Much of it, probably most of it, is being used not for any manufacturing purpose but as collateral for lending and, often, re-lending.

Imported under longer-dated letters of credit, it underpins a multitude of shorter-dated loans, a metallic hub supporting an interwoven mesh of interest rate arbitrage, renminbi speculation and, not least, a punt on the price of copper.

As panicky banks react to the Qingdao probe by reducing their exposure to this collateral trade, there is understandable concern that all this copper will be unlocked from the financing deep freezer and wash back into the market place.

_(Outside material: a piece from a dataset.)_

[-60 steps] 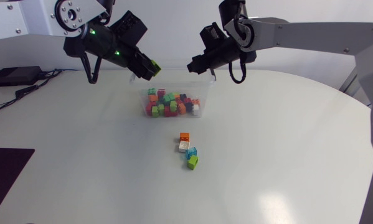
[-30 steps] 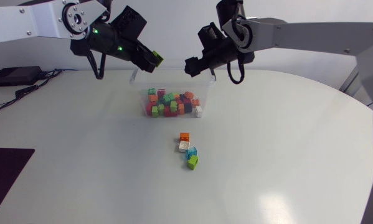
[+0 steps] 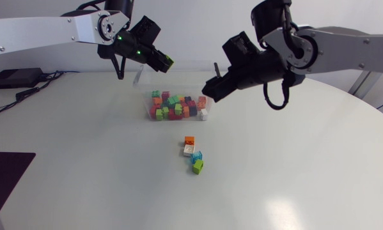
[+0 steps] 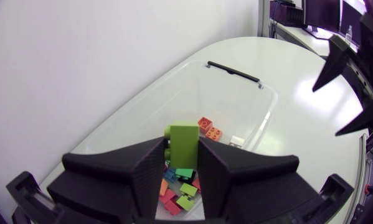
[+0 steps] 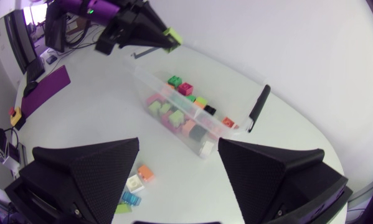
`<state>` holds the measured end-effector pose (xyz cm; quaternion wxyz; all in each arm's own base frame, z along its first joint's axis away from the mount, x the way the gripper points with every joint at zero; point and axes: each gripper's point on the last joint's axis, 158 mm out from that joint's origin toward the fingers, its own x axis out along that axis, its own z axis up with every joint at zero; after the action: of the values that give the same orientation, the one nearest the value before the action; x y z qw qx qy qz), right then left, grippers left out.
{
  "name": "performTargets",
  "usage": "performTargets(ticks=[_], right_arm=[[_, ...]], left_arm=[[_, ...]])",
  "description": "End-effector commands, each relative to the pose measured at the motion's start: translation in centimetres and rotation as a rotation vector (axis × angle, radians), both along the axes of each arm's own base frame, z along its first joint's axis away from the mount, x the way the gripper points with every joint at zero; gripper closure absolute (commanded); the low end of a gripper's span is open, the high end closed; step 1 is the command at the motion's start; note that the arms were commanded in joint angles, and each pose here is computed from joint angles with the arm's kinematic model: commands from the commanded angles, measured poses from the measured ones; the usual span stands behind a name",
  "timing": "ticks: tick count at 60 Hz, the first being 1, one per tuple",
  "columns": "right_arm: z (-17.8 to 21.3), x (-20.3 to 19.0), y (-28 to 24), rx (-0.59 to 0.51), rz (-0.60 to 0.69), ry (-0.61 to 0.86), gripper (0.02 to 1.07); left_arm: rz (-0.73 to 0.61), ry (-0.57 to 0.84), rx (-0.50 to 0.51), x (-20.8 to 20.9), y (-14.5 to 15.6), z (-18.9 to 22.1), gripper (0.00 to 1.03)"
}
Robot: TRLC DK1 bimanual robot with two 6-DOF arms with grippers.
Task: Place the duplo bricks in the container
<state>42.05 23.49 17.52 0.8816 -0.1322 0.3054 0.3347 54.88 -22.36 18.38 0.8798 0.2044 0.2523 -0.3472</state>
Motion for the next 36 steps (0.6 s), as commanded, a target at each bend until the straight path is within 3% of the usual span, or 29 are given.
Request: performTargets(ticks=[1, 8, 17, 36], right_arm=[[-1.3, -2.7, 0.0, -0.032, 0.047, 0.026, 0.14], [-3.2, -5.2, -0.2, -0.056, 0.070, 0.070, 0.14], [-6.1, -8.2, -0.2, -0.108, 0.115, 0.134, 0.14], [-11.2, -11.8, -0.4, -0.239, 0.180, 0.256, 0.14]], left_arm=[[0.016, 0.017, -0.029, 1.4, -0.2, -0.9, 0.73], [0.027, 0.034, -0.035, 2.3, -0.4, -1.5, 0.70], [0.034, 0.056, -0.024, 2.7, -0.4, -1.9, 0.06], [0.024, 0.039, -0.004, 0.8, 0.7, 2.4, 0.04]])
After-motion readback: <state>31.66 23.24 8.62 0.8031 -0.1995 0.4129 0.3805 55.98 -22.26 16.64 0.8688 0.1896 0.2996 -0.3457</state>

So far the LME copper price has done no more than wobble. But the real impact can be seen in the spread structure. The benchmark cash-to-three-months period CMCU0-3 was last week deeply backwardated, the spot price trading at a premium of $100 per tonne to the forward price.

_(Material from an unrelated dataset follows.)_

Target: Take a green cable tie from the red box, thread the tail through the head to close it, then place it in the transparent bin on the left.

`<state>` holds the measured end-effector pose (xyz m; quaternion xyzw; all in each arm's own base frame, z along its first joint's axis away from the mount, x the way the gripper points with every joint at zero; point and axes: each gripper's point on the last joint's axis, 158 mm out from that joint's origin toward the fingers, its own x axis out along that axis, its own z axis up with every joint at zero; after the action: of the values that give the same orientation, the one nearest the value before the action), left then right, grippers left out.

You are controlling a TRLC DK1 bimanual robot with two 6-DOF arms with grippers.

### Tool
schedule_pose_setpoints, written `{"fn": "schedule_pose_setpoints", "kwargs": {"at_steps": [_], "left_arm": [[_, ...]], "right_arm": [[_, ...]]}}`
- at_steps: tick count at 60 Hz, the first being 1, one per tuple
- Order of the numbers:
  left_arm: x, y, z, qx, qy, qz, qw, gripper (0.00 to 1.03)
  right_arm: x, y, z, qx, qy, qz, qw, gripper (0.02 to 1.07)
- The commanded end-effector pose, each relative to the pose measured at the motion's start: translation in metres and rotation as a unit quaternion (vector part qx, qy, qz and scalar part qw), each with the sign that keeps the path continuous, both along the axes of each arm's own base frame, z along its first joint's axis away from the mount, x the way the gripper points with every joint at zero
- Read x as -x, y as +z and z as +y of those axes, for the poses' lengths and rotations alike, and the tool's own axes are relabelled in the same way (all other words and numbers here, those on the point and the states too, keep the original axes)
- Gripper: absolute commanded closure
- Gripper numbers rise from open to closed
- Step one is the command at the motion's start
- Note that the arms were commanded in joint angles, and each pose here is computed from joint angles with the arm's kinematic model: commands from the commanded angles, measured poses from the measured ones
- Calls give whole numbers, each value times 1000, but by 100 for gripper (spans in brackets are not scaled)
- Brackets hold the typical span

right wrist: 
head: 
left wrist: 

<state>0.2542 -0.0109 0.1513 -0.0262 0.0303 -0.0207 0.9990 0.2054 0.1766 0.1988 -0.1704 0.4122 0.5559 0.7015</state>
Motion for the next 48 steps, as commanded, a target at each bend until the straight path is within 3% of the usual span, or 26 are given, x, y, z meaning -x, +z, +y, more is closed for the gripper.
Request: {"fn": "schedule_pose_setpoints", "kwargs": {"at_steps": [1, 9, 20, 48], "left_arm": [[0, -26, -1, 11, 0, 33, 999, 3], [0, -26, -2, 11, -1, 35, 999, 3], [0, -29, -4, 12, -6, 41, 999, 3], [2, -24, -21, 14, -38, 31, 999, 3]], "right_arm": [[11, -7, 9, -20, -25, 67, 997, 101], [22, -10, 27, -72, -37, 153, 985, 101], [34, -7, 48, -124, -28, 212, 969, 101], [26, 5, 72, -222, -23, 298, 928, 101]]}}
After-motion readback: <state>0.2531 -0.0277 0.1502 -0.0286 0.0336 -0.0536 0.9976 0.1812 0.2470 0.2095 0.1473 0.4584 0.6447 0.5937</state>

That tightness reflected the simple fact that LME stocks are at multi-year lows because so much metal is located in China’s bonded warehouses. Today that spread is close to level as traders price in a potential mass relocation of copper out of China back to LME warehouses in South Korea and Taiwan.

And what of the 104 million tonnes of iron ore sitting at various Chinese ports? Some of it is almost certainly being used as collateral as well.

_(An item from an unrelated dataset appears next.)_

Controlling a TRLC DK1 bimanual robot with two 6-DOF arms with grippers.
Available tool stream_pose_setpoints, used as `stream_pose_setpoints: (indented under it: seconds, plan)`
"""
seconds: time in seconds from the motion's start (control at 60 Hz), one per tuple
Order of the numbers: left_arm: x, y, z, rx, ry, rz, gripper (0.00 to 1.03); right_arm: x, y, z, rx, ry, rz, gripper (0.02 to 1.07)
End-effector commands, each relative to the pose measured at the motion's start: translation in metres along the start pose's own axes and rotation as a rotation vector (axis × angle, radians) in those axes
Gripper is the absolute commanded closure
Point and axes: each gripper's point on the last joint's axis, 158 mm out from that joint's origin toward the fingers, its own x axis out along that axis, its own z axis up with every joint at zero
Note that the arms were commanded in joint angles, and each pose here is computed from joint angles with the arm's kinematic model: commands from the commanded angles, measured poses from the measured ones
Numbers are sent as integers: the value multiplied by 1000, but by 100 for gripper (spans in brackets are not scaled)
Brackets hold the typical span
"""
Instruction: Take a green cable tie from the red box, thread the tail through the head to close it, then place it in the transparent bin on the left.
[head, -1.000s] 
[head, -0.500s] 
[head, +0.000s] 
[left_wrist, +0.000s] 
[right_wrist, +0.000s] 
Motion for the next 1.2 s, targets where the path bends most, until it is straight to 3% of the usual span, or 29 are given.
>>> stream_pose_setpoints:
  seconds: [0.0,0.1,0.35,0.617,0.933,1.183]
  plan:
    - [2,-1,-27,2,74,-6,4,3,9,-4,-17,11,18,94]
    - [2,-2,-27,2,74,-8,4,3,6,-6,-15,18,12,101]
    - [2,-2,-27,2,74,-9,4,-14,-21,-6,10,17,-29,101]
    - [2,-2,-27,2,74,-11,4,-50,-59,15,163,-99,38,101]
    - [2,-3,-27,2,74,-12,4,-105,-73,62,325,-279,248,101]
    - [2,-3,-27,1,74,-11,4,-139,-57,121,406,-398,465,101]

So far the iron ore price has hardly blinked but then it is already at two-year lows.

In fact iron ore has still not recovered from a ferocious sell-off in March, which was triggered by, you guessed it, concerns about collateral financing in China.

Then the culprit was a previously obscure solar panel maker called Chaori Solar, which made a little bit of Chinese history by being the first company to default on a domestic bond.

Nothing to do with iron ore you might think, until, that is, you factor in the credit sensitivity of all that stuff being used to collateralise the shadow lending sector.

THE CHINA PROBLEM

The reaction to the Chaori Solar default was a warning sign that something nasty may be lurking in the Chinese shadows.

It wasn’t the only one.

In April Chinese importers defaulted on at least 500,000 tonnes of U.S. and Brazilian soybean cargoes worth around $300 million. Local banks had pulled their lines of credit, at least partly in response to government directives to clamp down on commodity financing.

That particular incident shows how worried the Chinese authorities are themselves about what is happening in the shadows of the country’s import trade.

Indeed, they have been playing a protracted game of cat-and-mouse with collateral financiers for many months. Local banks have been repeatedly instructed to tighten lending criteria, while some of the more egregious practices, such as the eternal credit line, one that is renewed ad infinitum, have been stamped out.

But the authorities are also caught in a vicious circle of their own making.

China is still living with the side-effects of the massive liquidity injection it used to fend off the global financial crisis back in 2009. Faced with collapsing world markets for its goods, it unleashed one of the greatest stimulus packages ever seen. Money poured into infrastructure, property development and new production capacity in sectors such as steel, cement and aluminium.

Bloated industries became even more bloated. China’s steel sector, for example, is suffering from chronic over-capacity and collapsed margins. Parts of the commercial property sector are still bubbling away merrily.

Such hot spots are now being starved of fresh loans as Beijing tries to trim some of the historical excess. But in doing so, it is incentivising those targeted to raise money by other means, first and foremost from the shadow lending market that flows from metals like copper imported under low-interest lines of credit.

In other words, funds are being channelled to precisely those deemed too high a credit risk to qualify for normal bank lending in the first place.

A huge shadow credit system largely out of sight and reach of the financial regulators, resting ultimately on assets that would be classified as junk in the official sector? Sound familiar?

Outside of China the world is still living with the consequences of such systemic credit failings. China still has time to regain control of its own shadow credit market.

What’s happened at Qingdao is the clearest warning yet that it needs to act.